**DESCRIPTION OF THE TASK:**
Write out, character for character, the line containing "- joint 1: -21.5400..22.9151" and all lines after it up to the end of the listing.

☆ ☆ ☆ ☆ ☆ ☆ ☆

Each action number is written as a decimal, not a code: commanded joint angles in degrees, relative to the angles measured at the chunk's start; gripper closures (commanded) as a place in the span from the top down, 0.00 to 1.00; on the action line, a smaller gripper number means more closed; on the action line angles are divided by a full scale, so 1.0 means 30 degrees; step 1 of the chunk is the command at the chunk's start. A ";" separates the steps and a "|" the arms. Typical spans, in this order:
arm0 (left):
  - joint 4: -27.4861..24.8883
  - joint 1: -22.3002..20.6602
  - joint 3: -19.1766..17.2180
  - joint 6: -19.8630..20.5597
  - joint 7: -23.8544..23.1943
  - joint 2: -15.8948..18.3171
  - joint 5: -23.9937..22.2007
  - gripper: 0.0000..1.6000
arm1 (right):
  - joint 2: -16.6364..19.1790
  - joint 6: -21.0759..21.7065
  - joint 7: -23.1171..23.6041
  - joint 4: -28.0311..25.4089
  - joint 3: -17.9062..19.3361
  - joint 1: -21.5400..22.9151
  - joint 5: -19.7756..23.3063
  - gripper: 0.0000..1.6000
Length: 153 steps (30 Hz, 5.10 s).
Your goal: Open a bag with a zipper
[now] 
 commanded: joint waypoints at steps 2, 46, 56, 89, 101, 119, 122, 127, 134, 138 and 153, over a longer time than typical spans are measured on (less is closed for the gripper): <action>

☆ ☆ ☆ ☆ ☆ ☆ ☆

**EXERCISE RESPONSE:**
  - joint 1: -21.5400..22.9151
  - joint 5: -19.7756..23.3063
  - gripper: 0.0000..1.6000
Length: 153 steps (30 Hz, 5.10 s).
Your goal: Open a bag with a zipper
[now] 
 commanded: joint waypoints at steps 2, 46, 56, 89, 101, 119, 122, 127, 134, 138 and 153, over a longer time than typical spans are measured on (less is closed for the gripper): <action>

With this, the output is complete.